Yes, Singapore is very expensive, but you cannot always cherry-pick. Most of the countries we were posted to are also expensive. We tell our kids that these countries are clean, but the cost of living is also very high. When they were young, we used the price of a burger as a cost-of-living comparison between countries that we lived in, just to give them a feel.
How do you think you can contribute back to Singapore?
Having lived and raised my children overseas for over 20 years in multiple countries, I can advise families who are relocating. My husband, who is tri-lingual like me, also has a wealth of experience in doing businesses abroad. I think there’s a lot to be tapped on, particularly for Singapore businesses looking to step into the international market.
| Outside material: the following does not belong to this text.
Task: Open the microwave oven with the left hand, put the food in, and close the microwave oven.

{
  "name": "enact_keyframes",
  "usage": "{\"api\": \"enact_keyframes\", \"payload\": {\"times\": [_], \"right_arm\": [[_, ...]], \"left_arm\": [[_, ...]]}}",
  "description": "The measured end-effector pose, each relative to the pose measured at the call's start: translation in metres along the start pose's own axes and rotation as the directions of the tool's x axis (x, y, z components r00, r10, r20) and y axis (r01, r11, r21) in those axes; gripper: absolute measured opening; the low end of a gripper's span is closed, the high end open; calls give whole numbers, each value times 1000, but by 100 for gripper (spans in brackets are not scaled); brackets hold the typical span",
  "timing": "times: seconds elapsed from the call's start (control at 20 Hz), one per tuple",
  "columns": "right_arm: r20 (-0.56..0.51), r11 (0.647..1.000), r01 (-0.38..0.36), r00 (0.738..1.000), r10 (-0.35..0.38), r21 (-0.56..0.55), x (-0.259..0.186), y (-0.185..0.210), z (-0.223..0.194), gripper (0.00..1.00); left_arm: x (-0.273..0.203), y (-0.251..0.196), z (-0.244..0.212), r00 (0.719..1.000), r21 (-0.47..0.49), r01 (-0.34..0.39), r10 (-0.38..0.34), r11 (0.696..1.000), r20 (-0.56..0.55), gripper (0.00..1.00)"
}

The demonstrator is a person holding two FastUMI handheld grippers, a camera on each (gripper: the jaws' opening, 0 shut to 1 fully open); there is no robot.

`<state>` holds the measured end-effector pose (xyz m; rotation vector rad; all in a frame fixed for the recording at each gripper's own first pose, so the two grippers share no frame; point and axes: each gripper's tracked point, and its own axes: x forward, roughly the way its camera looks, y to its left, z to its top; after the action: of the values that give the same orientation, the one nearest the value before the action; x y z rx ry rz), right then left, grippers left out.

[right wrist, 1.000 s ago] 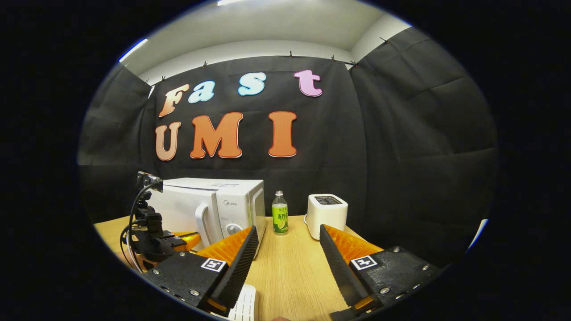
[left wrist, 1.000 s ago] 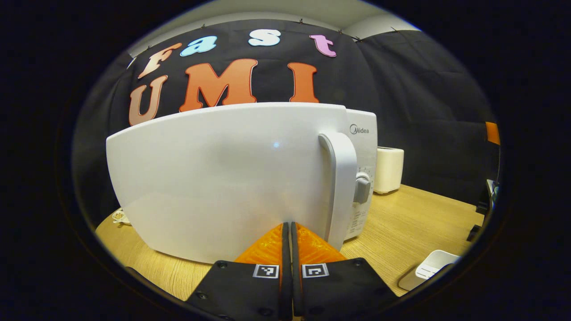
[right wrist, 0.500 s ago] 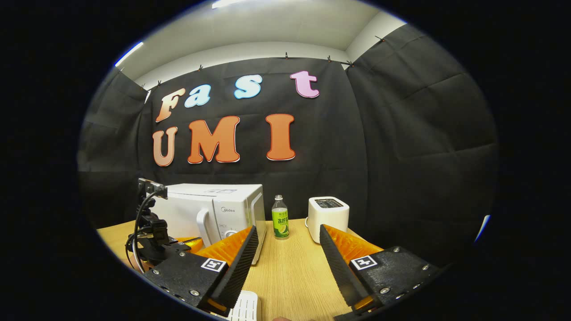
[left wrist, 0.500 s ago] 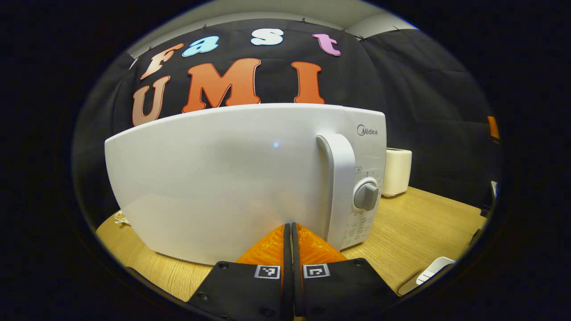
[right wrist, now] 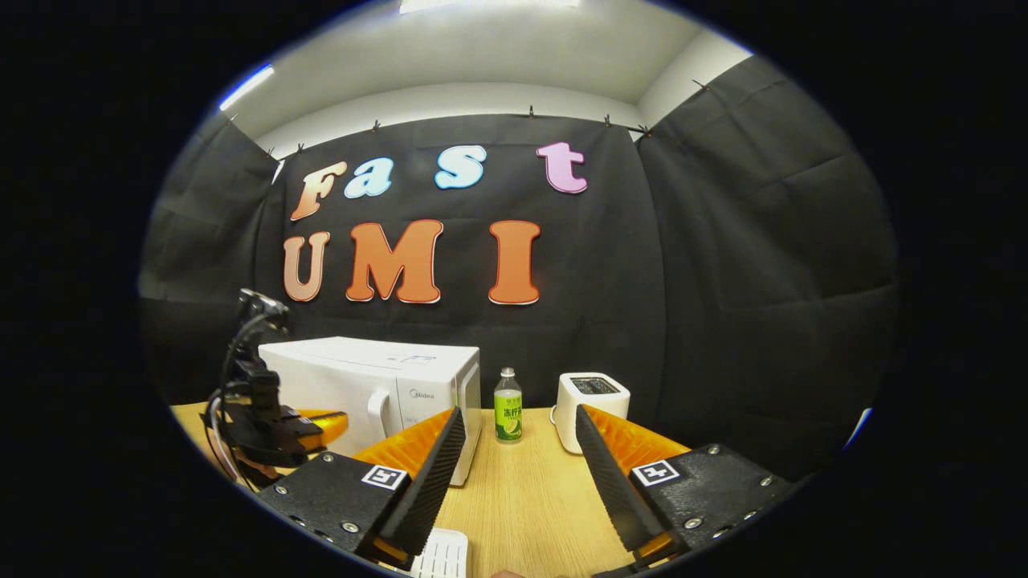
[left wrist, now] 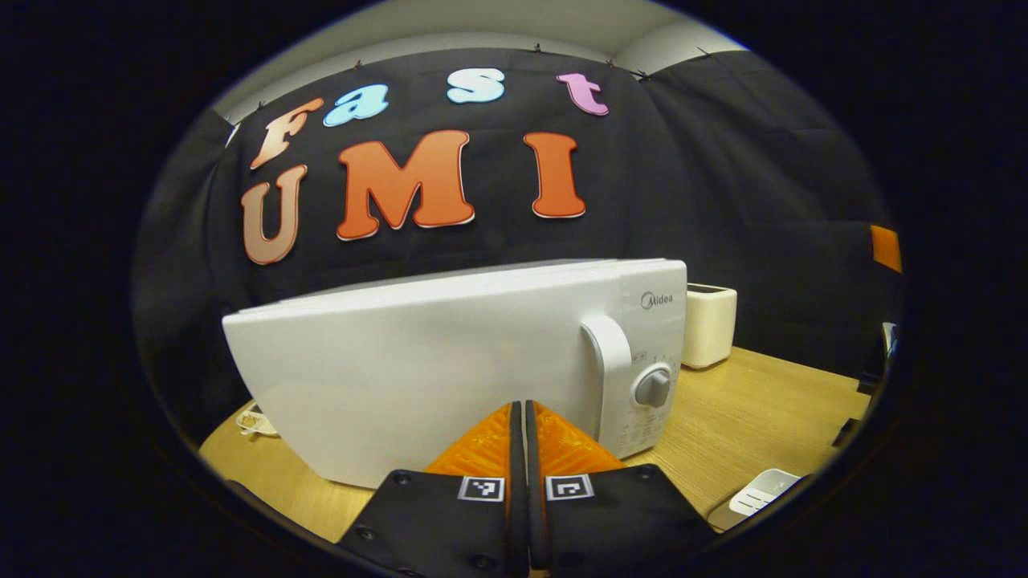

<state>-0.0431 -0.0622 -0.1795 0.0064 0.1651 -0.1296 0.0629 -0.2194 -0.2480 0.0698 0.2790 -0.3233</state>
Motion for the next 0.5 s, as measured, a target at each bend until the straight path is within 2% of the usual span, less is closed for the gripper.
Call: {"api": "enact_keyframes", "payload": {"times": [0.15,0.35,0.5], "right_arm": [[27,1000,-11,1000,12,-14,2,6,22,88],[70,1000,-17,997,19,-24,4,18,52,88],[108,1000,-22,994,23,-12,4,25,76,88]], "left_arm": [[-31,32,50,997,-18,-38,39,999,63,5],[-72,81,95,994,-49,-91,94,995,62,6],[-102,133,130,979,-78,-175,182,981,92,7]]}}
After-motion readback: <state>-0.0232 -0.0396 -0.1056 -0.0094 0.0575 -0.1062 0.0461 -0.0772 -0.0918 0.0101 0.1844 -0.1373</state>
We are constantly acting as “unofficial ambassadors” of Singapore in promoting a positive image for our country.
Have you thought of returning home?
My husband loves his current job. We are in our mid-fifties and it is a privilege to be able to continue working. As expats, we know that we will have to leave for another country or return to Singapore at some point. If there is something exciting and challenging back home, I’m sure he would return.
I wish we could come home, but for the moment, he is just doing his job and China is where the market is.